* What is needed
Repeat exactly the lines from the start of the records below through the line that contains "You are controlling", including both.

* Data shown
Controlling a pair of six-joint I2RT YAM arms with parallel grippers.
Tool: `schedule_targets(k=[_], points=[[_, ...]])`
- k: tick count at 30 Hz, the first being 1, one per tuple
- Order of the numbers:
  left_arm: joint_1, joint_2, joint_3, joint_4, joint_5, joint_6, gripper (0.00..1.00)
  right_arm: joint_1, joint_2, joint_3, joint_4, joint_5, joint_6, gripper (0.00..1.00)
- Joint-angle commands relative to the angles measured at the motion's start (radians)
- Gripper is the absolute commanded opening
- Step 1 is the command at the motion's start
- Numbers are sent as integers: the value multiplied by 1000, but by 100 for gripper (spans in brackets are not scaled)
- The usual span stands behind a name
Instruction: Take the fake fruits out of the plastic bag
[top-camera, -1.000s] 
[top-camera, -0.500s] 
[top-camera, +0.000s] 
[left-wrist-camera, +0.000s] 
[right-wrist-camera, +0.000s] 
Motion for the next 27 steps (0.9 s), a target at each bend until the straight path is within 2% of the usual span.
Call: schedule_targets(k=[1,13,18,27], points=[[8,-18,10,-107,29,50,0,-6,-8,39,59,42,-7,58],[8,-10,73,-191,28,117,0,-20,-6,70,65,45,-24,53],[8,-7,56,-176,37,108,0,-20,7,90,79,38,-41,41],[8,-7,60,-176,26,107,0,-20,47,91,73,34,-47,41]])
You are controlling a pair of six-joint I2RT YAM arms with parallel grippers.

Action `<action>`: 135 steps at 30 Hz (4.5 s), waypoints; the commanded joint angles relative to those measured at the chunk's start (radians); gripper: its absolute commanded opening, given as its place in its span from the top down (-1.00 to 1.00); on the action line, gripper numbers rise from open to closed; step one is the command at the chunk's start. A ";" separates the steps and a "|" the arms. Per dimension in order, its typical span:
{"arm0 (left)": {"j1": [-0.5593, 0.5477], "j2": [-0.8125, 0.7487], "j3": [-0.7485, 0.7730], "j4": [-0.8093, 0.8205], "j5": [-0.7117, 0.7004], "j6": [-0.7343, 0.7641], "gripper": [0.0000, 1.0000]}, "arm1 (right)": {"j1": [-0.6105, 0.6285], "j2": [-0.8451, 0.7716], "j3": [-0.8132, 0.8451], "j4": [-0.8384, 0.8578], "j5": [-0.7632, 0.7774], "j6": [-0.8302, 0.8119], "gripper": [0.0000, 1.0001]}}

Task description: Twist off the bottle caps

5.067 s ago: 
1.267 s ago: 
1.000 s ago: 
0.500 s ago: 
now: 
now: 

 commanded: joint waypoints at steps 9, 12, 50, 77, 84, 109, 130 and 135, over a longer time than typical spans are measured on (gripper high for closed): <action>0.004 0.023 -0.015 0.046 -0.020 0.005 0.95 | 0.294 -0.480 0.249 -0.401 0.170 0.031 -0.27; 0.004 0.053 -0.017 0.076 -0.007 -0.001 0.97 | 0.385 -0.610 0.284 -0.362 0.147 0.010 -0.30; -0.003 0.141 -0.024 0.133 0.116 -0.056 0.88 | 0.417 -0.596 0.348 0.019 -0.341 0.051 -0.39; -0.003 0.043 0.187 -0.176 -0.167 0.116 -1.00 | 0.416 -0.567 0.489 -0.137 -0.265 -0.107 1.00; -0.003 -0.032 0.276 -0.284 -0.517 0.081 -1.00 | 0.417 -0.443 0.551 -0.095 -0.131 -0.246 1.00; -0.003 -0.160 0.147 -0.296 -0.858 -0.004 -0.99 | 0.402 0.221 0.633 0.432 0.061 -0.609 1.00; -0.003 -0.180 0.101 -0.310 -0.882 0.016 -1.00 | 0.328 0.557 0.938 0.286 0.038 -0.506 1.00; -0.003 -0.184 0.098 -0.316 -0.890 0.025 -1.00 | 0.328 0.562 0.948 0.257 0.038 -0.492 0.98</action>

* Answer box
Controlling a pair of six-joint I2RT YAM arms with parallel grippers.
Tool: `schedule_targets(k=[_], points=[[_, ...]])`
- k: tick count at 30 Hz, the first being 1, one per tuple
- Order of the numbers:
  left_arm: joint_1, joint_2, joint_3, joint_4, joint_5, joint_6, gripper (0.00..1.00)
  right_arm: joint_1, joint_2, joint_3, joint_4, joint_5, joint_6, gripper (0.00..1.00)
- Joint-angle commands relative to the angles measured at the motion's start (radians)
- Gripper is the absolute commanded opening
- Step 1 is the command at the motion's start
- Numbers are sent as integers: the value multiplied by 1000, but by 100 for gripper (spans in brackets are not scaled)
- The usual span stands behind a name
Instruction: Take the fake fruits out of the plastic bag
[top-camera, -1.000s] 
[top-camera, -0.500s] 
[top-camera, +0.000s] 
[left-wrist-camera, +0.000s] 
[right-wrist-camera, +0.000s] 
Motion for the next 27 steps (0.9 s), a target at each bend until the straight path is within 2% of the usual span.
Call: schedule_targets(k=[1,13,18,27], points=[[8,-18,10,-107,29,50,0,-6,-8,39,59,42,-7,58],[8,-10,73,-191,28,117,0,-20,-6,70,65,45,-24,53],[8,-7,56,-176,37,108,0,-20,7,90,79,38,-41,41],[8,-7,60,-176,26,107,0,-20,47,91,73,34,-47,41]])
You are controlling a pair of six-joint I2RT YAM arms with parallel grippers.

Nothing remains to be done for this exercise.